Write out word for word each line of the records, beginning at the first and stopping after the line with "point to the hand". Leave the pictures out.

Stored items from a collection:
* * *

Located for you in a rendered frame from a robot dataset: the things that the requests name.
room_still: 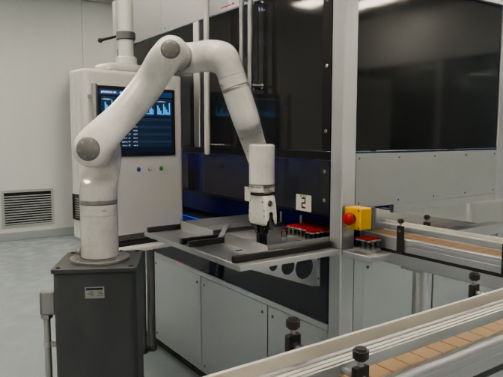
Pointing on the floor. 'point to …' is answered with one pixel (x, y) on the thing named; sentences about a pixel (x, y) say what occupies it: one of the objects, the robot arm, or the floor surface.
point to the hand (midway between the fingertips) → (261, 239)
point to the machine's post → (343, 162)
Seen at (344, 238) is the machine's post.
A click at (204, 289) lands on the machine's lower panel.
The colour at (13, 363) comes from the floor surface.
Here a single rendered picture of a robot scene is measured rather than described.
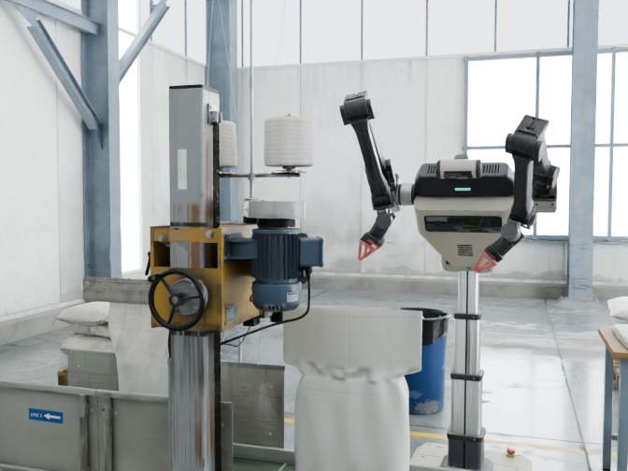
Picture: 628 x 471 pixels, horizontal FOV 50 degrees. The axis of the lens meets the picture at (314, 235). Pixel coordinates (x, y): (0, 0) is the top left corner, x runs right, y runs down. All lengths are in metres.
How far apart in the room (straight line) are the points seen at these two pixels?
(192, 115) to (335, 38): 8.97
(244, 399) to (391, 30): 8.48
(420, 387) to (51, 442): 2.56
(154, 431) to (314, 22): 9.20
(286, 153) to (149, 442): 1.13
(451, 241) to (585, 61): 7.46
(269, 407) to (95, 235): 5.69
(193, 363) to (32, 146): 5.74
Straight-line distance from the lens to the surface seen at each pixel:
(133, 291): 2.68
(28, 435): 2.82
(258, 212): 1.99
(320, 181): 10.70
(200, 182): 2.02
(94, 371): 3.24
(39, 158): 7.70
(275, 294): 2.00
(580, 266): 9.88
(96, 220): 8.28
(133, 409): 2.53
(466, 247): 2.75
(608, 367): 3.87
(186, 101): 2.06
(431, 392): 4.61
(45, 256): 7.76
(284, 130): 2.13
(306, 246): 2.02
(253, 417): 2.91
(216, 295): 2.01
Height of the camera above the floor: 1.42
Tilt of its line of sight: 3 degrees down
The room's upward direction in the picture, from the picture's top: straight up

* * *

• [Finished exercise]:
Located for you in a rendered frame from a robot dataset: the things that the requests name.
room_still: 
Pointing on the floor. 'point to …' is answered with one pixel (x, y) on the thing named; sentences about a pixel (x, y) say what occupies it: one of the objects, the robot arm, or the floor surface.
point to the hand (midway between the fingertips) → (261, 239)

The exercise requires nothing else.